Fronteiras, humanização e transformação


 
Heródoto, o historiador e viajante, era muito impressionado com os preconceitos de seus compatriotas gregos em relação a outros povos, outras culturas e até mesmo à ideia vigente do que era o humano.

Ele, em seus livros, em seus relatos de viagem procurou mostrar e ensinar a seus conterrâneos que a linha divisória entre barbárie e civilização nunca é uma fronteira geográfica entre povos e países diferentes, mas sim uma fronteira moral dentro de cada povo, ou melhor, dentro de cada indivíduo. Moral e ética são em última análise o que resulta da percepção do outro como uma individualidade, como o semelhante. Nesse sentido achar que o outro pode ser escravizado para trabalhar e aumentar os próprios lucros, achar que o outro é o objeto de prazer que deve ser explorado, ver no outro o substituto, o extra usado para o pior, não é ético, não é moral, não é humano.

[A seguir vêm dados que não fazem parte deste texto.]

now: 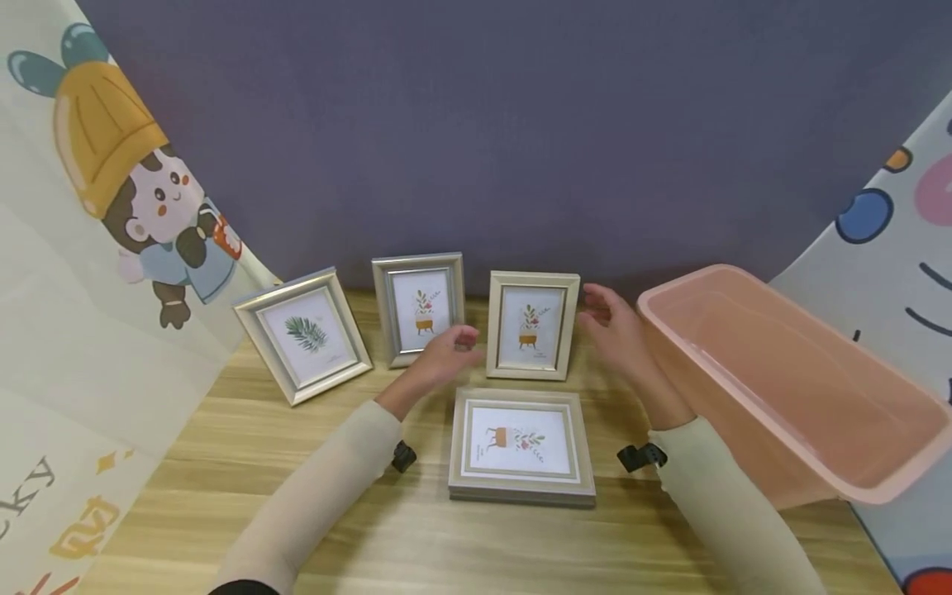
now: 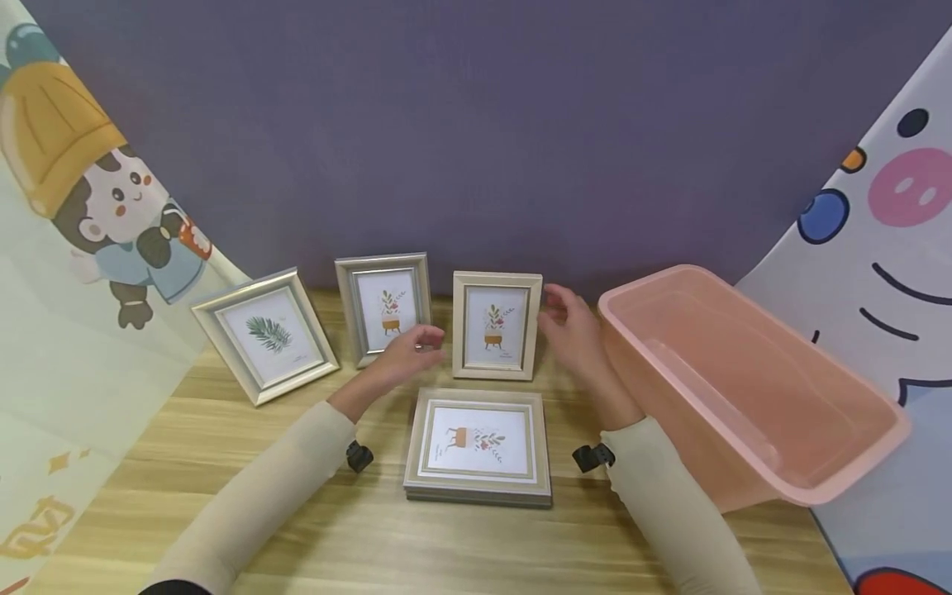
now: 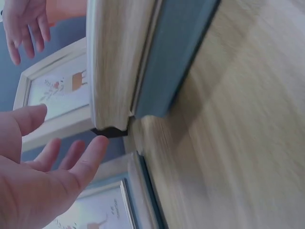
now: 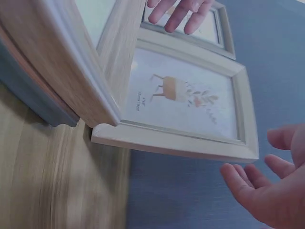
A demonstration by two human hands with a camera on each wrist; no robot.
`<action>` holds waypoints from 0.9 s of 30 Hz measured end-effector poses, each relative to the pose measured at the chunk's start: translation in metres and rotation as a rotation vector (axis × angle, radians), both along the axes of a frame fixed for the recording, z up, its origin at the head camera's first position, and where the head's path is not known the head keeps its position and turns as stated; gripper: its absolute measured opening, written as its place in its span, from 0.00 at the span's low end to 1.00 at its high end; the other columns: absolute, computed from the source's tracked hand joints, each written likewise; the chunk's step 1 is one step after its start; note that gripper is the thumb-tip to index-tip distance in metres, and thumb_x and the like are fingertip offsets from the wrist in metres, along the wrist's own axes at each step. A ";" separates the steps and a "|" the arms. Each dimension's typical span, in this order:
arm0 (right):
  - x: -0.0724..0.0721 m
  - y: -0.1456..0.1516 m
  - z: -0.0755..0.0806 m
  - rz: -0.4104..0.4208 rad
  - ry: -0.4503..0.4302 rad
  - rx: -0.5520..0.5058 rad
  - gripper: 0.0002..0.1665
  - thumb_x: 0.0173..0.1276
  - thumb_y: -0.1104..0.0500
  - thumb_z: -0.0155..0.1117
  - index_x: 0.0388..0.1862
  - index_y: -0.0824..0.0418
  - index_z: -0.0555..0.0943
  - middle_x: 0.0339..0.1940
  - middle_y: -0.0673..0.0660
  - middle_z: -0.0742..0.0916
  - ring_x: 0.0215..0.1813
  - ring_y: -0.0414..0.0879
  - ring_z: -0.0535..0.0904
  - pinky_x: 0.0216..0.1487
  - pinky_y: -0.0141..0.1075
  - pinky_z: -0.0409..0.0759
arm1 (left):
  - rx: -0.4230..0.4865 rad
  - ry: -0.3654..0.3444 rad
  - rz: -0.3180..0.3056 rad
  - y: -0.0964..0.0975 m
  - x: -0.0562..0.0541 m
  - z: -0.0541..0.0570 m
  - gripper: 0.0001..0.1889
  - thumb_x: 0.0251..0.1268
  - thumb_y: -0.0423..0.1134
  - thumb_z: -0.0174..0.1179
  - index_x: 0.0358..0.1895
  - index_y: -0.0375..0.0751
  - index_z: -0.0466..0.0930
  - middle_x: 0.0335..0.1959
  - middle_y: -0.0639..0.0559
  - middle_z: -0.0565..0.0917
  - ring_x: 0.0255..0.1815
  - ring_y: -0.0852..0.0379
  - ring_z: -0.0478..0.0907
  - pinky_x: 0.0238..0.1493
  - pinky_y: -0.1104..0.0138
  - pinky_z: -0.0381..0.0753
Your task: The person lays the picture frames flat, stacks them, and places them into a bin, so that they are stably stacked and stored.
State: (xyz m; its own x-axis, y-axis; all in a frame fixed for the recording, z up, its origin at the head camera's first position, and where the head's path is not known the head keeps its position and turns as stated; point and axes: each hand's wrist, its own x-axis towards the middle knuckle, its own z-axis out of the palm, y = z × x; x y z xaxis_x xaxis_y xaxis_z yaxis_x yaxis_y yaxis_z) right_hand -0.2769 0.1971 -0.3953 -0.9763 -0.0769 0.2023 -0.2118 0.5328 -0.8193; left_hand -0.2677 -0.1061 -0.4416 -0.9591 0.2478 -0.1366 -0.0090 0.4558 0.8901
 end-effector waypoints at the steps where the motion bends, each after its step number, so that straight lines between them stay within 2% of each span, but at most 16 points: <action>1: -0.004 -0.001 0.000 -0.015 0.006 -0.001 0.31 0.77 0.63 0.57 0.77 0.60 0.66 0.69 0.69 0.77 0.67 0.64 0.76 0.68 0.56 0.76 | -0.004 -0.002 0.007 0.002 -0.001 0.000 0.30 0.70 0.45 0.64 0.72 0.42 0.69 0.69 0.44 0.76 0.69 0.44 0.73 0.70 0.49 0.76; 7: -0.023 -0.008 -0.002 -0.097 0.045 -0.030 0.29 0.76 0.63 0.57 0.74 0.58 0.69 0.67 0.67 0.79 0.65 0.61 0.78 0.67 0.51 0.78 | -0.023 0.041 0.051 0.012 -0.010 -0.002 0.28 0.70 0.42 0.63 0.70 0.44 0.69 0.69 0.44 0.75 0.70 0.43 0.73 0.72 0.50 0.74; 13: -0.032 -0.010 -0.006 -0.141 0.018 -0.069 0.31 0.73 0.63 0.58 0.74 0.53 0.70 0.64 0.65 0.81 0.62 0.58 0.81 0.50 0.34 0.80 | 0.005 0.049 0.074 0.019 -0.017 -0.004 0.27 0.69 0.41 0.64 0.68 0.42 0.69 0.67 0.44 0.76 0.68 0.44 0.74 0.71 0.53 0.76; 16: -0.035 -0.011 -0.008 -0.143 0.026 -0.054 0.30 0.73 0.64 0.58 0.73 0.52 0.72 0.63 0.65 0.82 0.60 0.58 0.82 0.46 0.31 0.80 | 0.007 0.069 0.077 0.023 -0.019 -0.003 0.27 0.69 0.39 0.64 0.68 0.40 0.69 0.67 0.43 0.77 0.68 0.44 0.74 0.71 0.53 0.76; 22: -0.040 -0.012 -0.013 -0.159 0.069 -0.020 0.27 0.72 0.64 0.60 0.70 0.51 0.76 0.59 0.64 0.86 0.54 0.57 0.84 0.50 0.43 0.84 | -0.003 0.119 0.112 0.031 -0.024 -0.004 0.24 0.68 0.38 0.65 0.64 0.40 0.71 0.63 0.43 0.80 0.65 0.45 0.78 0.68 0.55 0.79; 27: -0.039 -0.013 -0.014 -0.144 0.042 -0.050 0.29 0.71 0.66 0.61 0.70 0.51 0.75 0.57 0.65 0.85 0.53 0.58 0.85 0.45 0.50 0.90 | 0.064 0.086 0.134 0.035 -0.026 -0.004 0.21 0.67 0.32 0.64 0.60 0.39 0.71 0.59 0.41 0.81 0.56 0.44 0.82 0.54 0.56 0.88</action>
State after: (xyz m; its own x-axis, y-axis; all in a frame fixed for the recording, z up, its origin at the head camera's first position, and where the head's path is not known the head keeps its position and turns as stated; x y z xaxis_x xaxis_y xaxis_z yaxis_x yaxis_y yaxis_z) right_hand -0.3154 0.1843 -0.4092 -0.9670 0.0748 0.2436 -0.1709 0.5192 -0.8374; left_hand -0.2935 -0.0707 -0.4459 -0.9916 0.1226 -0.0405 0.0118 0.3981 0.9173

Usar, se deixar usar, negar direitos e possibilidades ao outro é cada vez mais negar-se como humano. Atualmente, as observações de Heródoto são mais que fundamentais. Abrir horizontes ou ampliar perspectivas se consegue quando se amplia as fronteiras da humanidade enquanto tal.

Quanto mais os feudos de ambição, de oportunismo, de submissão do outro, de, por exemplo, transformação do corpo em objeto de luxúria e reposição de órgãos vitais para a sobrevivência, quanto mais ocorre tudo isso, mais desaparece o ser humano dos sistemas e sociedades. A fome, a doença, a transformação do humano em material genético para experiência, para elucidação de processos e crises é desanimadora. No tempo de Heródoto cada nova sociedade, cada novo sistema social descoberto gerava espanto diante das novidades e trazia mudanças. Atualmente são criados os seres vazios, sem regras, sem futuro a depender de sua moeda para compra. Hoje em dia, 50% da Índia, 40% da África (e outros contingentes populacionais) não são vistos como seres humanos, são números, paisagens e panoramas que clamam por ajuda, e denunciam o que se acredita ser humanidade civilizada ao exemplificar a barbárie por ela perpetrada.